DATA TO PROCESS:
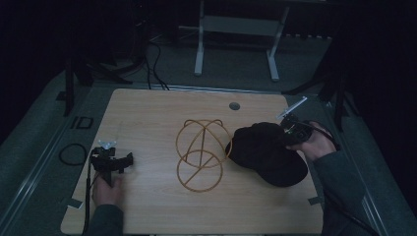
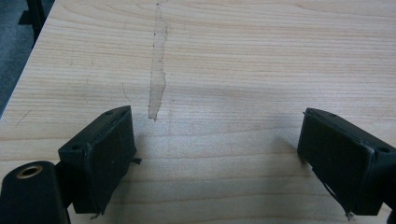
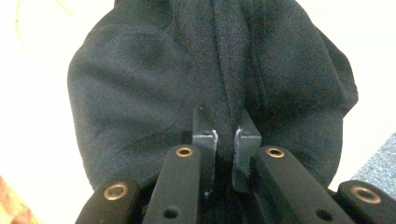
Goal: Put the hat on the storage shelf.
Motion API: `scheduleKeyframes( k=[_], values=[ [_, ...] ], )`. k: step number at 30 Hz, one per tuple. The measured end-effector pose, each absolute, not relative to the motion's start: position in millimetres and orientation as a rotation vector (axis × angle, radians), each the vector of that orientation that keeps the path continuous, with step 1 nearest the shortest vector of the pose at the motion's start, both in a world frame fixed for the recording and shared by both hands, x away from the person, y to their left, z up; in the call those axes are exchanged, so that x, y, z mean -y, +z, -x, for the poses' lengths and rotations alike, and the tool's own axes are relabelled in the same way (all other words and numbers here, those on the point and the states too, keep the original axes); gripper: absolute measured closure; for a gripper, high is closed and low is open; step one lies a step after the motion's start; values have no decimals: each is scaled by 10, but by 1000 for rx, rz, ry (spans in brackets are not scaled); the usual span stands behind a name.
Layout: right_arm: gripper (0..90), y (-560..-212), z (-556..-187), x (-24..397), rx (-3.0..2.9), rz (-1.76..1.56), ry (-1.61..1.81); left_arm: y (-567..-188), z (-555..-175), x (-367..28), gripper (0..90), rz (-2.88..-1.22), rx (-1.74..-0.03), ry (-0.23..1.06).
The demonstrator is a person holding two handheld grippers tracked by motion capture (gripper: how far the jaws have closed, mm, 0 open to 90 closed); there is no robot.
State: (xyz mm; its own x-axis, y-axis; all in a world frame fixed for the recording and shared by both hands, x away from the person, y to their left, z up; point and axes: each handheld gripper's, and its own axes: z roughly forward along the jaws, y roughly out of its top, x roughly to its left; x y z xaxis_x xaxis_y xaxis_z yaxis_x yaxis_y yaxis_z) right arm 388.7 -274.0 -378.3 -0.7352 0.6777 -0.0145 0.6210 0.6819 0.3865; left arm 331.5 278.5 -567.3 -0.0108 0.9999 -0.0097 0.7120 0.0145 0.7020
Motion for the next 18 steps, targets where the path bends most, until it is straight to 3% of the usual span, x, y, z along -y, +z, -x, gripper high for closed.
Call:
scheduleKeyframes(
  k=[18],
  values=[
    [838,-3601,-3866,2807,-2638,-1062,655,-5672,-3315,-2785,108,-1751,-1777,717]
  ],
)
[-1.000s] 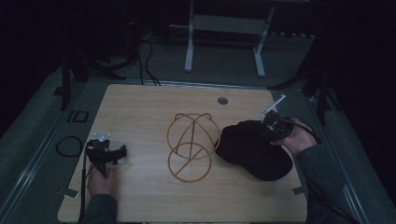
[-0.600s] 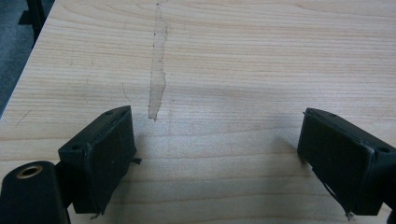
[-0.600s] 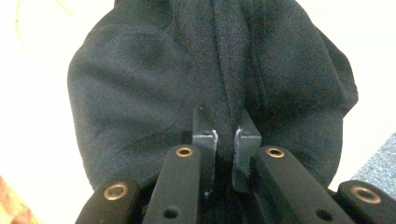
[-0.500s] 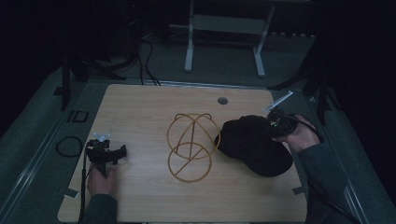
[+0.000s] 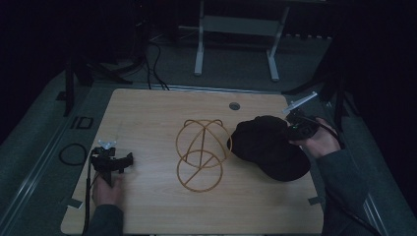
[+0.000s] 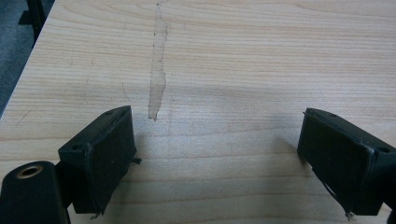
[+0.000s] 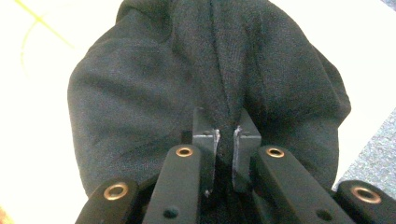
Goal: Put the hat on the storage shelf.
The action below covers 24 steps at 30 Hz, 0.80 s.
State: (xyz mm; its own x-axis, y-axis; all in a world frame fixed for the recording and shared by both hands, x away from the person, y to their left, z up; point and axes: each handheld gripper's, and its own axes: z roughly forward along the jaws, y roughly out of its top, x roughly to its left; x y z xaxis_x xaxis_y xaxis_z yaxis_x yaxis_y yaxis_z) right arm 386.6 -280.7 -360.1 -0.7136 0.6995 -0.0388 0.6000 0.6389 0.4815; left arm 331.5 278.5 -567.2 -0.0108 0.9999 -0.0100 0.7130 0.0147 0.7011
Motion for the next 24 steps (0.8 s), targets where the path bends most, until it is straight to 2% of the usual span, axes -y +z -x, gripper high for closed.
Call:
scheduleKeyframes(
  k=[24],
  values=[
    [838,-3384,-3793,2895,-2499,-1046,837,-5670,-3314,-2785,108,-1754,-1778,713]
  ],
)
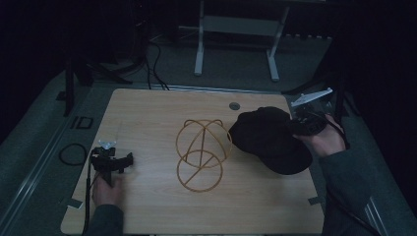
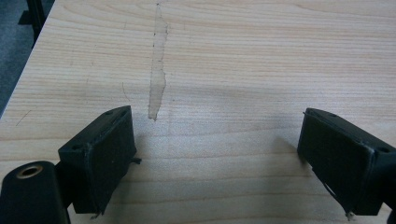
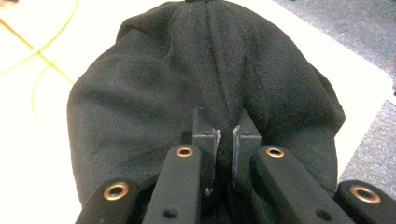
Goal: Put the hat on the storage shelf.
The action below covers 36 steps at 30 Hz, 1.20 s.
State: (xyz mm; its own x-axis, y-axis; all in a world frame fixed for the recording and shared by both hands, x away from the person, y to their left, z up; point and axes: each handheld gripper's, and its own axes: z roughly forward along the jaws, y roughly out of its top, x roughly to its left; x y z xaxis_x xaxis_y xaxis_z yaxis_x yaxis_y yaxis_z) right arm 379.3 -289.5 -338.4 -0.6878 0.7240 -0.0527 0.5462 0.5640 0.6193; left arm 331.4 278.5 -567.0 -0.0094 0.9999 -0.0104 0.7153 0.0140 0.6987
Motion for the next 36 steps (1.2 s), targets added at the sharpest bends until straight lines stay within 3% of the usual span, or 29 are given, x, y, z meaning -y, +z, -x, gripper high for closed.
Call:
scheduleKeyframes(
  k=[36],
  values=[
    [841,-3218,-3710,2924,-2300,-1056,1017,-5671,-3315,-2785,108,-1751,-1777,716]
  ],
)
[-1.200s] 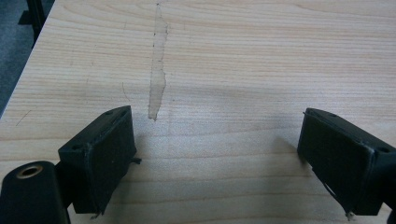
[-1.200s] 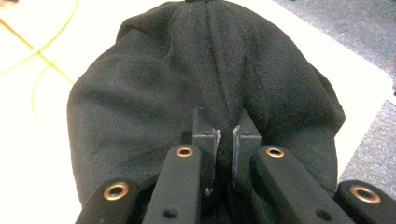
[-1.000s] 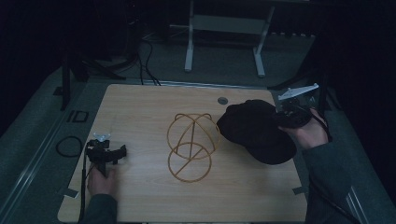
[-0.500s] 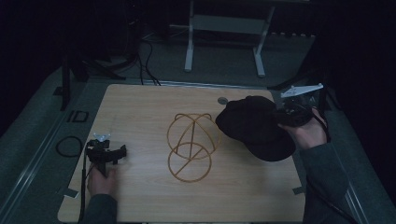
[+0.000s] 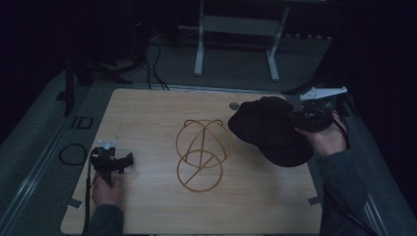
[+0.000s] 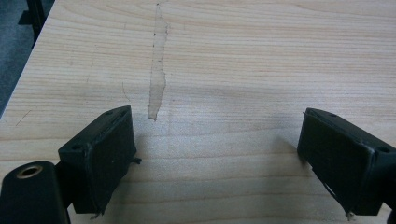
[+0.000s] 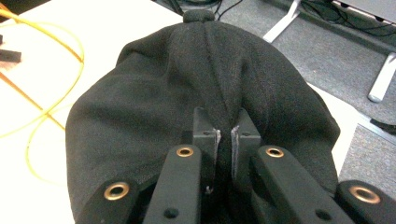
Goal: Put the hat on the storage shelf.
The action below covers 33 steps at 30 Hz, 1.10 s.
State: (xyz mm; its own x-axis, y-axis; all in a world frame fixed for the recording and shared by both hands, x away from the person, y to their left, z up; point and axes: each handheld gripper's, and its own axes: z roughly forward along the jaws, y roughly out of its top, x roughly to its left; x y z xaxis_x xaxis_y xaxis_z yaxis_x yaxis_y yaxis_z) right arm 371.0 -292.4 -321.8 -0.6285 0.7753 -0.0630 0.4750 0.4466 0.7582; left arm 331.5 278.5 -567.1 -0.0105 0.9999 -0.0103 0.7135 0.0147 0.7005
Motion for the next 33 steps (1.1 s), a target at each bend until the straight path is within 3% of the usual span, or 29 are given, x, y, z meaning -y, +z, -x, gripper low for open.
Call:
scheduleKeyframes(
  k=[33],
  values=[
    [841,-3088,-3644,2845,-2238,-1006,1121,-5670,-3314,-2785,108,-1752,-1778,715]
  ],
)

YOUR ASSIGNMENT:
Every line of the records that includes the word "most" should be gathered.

SOLUTION FOR THIS TASK:
Motion for the next 18 steps, targets where the path bends most, until it is straight to 3% of the usual span, x, y, z along -y, +z, -x, gripper high for closed.
Motion for the next 24 steps (0.8 s), targets where the path bends most, until it is straight to 2% of the usual span, axes -y +z -x, gripper high for closed.

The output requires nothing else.